Problem statement:
Although the data below holds other lines too, output only those from the line with "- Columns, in" up to and including the line with "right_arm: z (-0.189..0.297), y", exactly as they appear.

Data block:
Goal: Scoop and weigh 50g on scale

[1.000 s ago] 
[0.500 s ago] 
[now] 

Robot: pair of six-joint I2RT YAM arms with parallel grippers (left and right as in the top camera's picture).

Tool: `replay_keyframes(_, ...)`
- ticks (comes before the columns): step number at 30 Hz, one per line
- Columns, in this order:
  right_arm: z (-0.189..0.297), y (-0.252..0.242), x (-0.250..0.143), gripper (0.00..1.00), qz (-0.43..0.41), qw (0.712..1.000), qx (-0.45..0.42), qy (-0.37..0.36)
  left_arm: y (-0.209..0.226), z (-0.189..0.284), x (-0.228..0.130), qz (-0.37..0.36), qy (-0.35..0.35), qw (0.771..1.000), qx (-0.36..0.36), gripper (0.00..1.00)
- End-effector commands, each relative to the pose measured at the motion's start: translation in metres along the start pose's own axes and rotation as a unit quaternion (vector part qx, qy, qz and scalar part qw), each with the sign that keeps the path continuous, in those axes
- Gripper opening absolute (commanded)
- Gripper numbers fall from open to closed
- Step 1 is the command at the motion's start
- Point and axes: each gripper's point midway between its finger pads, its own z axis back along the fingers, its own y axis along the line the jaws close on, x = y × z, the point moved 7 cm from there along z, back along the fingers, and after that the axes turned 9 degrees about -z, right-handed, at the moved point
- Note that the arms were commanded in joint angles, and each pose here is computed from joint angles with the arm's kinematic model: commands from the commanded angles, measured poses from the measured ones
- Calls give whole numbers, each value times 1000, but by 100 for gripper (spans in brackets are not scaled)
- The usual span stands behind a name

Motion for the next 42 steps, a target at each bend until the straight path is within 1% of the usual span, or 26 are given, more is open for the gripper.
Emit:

Written solution:
- Columns, in this order:
  right_arm: z (-0.189..0.297), y (-0.252..0.242), x (-0.250..0.143), gripper (0.00..1.00), qz (-0.43..0.41), qw (0.712..1.000), qx (-0.45..0.42), qy (-0.37..0.36)

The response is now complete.